Project-based hiring is defined by uncertainty. Timelines shift, scope evolves, funding changes, and staffing needs rise and fall quickly. In that environment, the hiring model you choose matters as much as who you hire. For many organizations, using an Employer of Record (EOR) is a more practical and lower-risk approach than creating or using a local legal entity purely to employ staff for a project.
An EOR is a third-party company that legally employs workers on your behalf in a specific country. You direct the day-to-day work, but the EOR becomes the legal employer responsible for payroll, statutory deductions, employment contracts, and compliance.
Below is an explanation of why EOR is often the better fit for project-based hiring, and when a local entity still makes sense.
1. Speed to hire and start is usually much faster with an EOR
Projects often require you to start immediately. Entity setup rarely does.
With an EOR:
You can hire in weeks, sometimes faster, because the EOR already has the local registration, payroll infrastructure, and HR processes.
Contracts, onboarding, and compliance steps are standardized and ready.
With a local entity:
You may need company registration, tax registration, payroll setup, social security registration, bank accounts, local directors, accountants, and ongoing filings.
Timelines can stretch into months, which is often incompatible with project schedules.
2. Lower fixed overhead and better cost alignment to project timelines
Project hiring is ideally variable cost. Local entities create fixed cost.
EOR cost structure:
Includes a monthly fee per employee plus pass-through employment costs.
You can scale headcount up and down as project needs change (subject to employment law and contract terms).
Entity cost structure:
Adds ongoing fixed expenses like accounting, audits, legal compliance, tax filings, corporate secretarial services, and often local office requirements.
You continue paying these costs even if the project ends early or is paused.
3. Reduced compliance risk for employment and payroll
Employment law compliance is not intuitive across jurisdictions, and project teams frequently underestimate the risk of “small” mistakes, such as poorly drafted contracts, incorrect statutory remittances, or mishandled terminations.
With an EOR:
The EOR is responsible for local employment contracts, payroll processing, statutory deductions, and filing obligations.
They are designed to operate within local rules by default, including country-specific employment norms (notice, leave, public holidays, probation, payslips, etc.).
With a local entity:
Compliance becomes your responsibility, even if you outsource payroll.
You bear the risk if your entity misapplies local requirements, especially around termination, benefits, or worker classification.
4. Easier exits at project end
Many projects end with a planned reduction in headcount. That transition needs to be handled cleanly and lawfully.
EOR advantage:
EOR providers have established offboarding processes aligned to local requirements, including final pay, statutory documentation, and correct notice or severance handling where required.

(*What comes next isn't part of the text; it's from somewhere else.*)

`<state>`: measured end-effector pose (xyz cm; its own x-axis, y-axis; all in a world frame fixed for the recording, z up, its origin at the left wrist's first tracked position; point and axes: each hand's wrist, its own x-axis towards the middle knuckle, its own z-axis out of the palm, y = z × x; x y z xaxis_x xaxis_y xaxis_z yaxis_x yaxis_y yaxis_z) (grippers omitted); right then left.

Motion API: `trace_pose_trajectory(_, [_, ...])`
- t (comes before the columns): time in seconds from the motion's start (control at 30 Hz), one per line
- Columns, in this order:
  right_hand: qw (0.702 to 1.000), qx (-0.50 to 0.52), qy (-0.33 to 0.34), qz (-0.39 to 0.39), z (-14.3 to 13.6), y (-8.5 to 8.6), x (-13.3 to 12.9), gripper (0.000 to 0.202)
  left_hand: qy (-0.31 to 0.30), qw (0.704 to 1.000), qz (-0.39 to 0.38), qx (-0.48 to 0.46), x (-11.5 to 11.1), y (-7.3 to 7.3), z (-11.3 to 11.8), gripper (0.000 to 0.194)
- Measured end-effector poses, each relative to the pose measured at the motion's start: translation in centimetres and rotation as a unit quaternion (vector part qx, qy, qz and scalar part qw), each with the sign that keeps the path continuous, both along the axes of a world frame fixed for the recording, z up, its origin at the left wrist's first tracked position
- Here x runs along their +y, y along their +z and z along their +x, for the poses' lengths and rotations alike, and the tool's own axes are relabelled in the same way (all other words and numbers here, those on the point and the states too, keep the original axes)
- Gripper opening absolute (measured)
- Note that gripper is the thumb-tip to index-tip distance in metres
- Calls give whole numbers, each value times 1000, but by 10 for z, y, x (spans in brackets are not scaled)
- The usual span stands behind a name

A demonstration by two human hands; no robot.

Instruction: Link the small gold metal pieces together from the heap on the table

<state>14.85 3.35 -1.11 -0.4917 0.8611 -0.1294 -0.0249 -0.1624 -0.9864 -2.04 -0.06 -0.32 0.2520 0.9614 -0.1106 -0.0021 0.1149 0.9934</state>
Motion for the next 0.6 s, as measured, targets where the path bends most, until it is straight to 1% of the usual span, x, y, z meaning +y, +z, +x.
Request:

They help manage the administrative workload and reduce the likelihood of errors that trigger claims.
Entity challenge:
Your entity must manage offboarding directly, which can be legally complex, especially if local redundancy rules apply or if employees gain stronger protections over time.
5. Avoids the “entity trap” for one-country, one-project needs
A common mistake is forming an entity because it feels like the “proper” way to hire. But if the entity exists mainly to employ 1 to 10 people for a project, it can become a distraction.
Entity creation often triggers:
Corporate governance obligations
Additional tax complexity
Permanent establishment considerations
Ongoing reporting and deadlines
Local legal representation needs
Operational friction for every HR change
6. Better flexibility for multi-country projects
Many projects require talent in more than one country, especially in engineering, customer support, implementation, and field operations.
EOR model scales internationally:
You can hire in multiple countries without setting up multiple entities.
Your process stays consistent across locations (onboarding, payroll cadence, compliance support), even though local rules differ.
Entity model scales poorly for multi-country:
Each country may require a separate entity or a separate registration strategy.
Complexity rises quickly across tax, payroll, labor law, and corporate governance.
7. Stronger employee experience and retention compared to informal setups
Projects require motivated, stable talent. Employees often prefer employment stability over uncertain contractor arrangements, especially for mid-length projects (6 to 18 months).
EOR employment can improve:
Reliable payroll and statutory contributions
Formal employment documentation
Clear leave and benefits administration
A more credible local employment structure
This can help attract higher-quality candidates, especially in markets where formal employment is valued.
When a local entity is still better than an EOR
EOR is not always the best option. A local entity may be better when:
You have long-term, stable operations in that country
If you plan to build a durable team and keep hiring, entity setup can become more cost-effective over time.
You need to sign local customer contracts or invoice locally
EOR solves employment, not commercial operations. If your project requires local contracting, licensing, or regulated activity, an entity may be necessary.
You need deep control of benefits design and HR policy
EORs offer options, but customization may be limited or priced higher.
Your headcount will grow beyond a threshold
At scale, entity economics may win, depending on country and complexity.